Family firms performance and financial crisis
In order to assess the influence of family ownership on performance during the crisis, paired sample t-test are used on several financial indicators on a covering period of 6 years (2005-2010). This methodology has been chosen since it reduces biases due to demographic variable such as size and/or sector. Indeed, each family firm is compared with its non-family peer which presents similar size or sector affiliation so that the effect of family ownership on performance is isolated.
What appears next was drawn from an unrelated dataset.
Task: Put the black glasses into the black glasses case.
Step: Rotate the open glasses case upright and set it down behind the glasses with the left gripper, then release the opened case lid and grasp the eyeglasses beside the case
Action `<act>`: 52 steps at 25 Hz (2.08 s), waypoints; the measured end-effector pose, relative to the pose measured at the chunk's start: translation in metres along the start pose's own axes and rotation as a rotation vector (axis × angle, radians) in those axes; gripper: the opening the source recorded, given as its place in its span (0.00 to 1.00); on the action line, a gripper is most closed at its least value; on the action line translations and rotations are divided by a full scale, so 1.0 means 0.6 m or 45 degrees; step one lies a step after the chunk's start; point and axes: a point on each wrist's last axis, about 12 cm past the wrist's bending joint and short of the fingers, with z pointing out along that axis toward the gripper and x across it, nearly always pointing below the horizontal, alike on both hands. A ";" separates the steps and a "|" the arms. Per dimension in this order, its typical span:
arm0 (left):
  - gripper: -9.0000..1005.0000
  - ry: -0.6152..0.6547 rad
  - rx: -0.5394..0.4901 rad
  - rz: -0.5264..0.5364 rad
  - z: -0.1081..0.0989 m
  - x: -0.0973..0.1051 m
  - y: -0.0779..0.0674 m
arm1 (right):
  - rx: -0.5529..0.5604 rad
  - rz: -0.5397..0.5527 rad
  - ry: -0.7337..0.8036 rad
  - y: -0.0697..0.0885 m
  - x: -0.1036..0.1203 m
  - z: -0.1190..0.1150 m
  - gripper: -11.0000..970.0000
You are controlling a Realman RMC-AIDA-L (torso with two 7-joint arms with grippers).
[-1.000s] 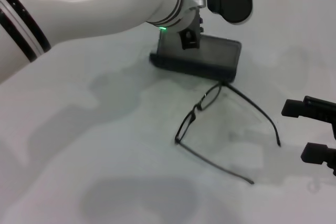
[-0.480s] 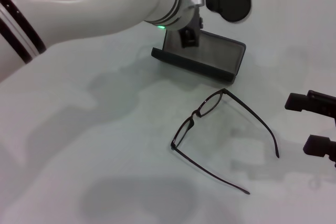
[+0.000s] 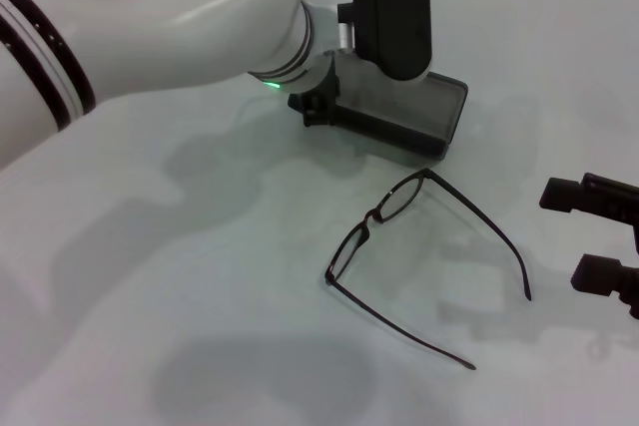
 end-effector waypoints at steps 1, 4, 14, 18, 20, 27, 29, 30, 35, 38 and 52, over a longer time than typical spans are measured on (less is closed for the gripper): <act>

The results obtained on a sample of 216 Belgian firms (108 family and non-family pairs) cannot allow us to conclude that large family firms under- or outperform their non-family peers although an insignificant outperformance of family firms is stated. However, our results suggest that family firms have strong indicators of resilience which occur when a firm shows absorption, renewal and learning capacities, and corroborate several researches lead in the field. Firstly, absorption capacity implies that the firms can count on immediate or potential resources. In this regard, our results indicate that family firms present significant higher level of self-funding. Consequently they seem to accumulate more resources than their peers, indicating that they are more able to absorb a shock such as the financial downturn. Secondly, renewal capacity supposes that innovativeness makes the firm more able to cope with the changes induced by a crisis. Our results show that family firms present higher investment rates during the crisis period, implying that family firms are more proactive regarding their innovation process during this period. Moreover, similar results are observed in terms of cost containment that helps to generate growth and improve operating results. Nevertheless, due to the insignificance of our results, a better renewal capacity in family firms cannot be shown. Finally, none of our indicators can suggest that the learning process is better implemented in family than in non-family firms even if family firms are expected to show higher level of cohesion.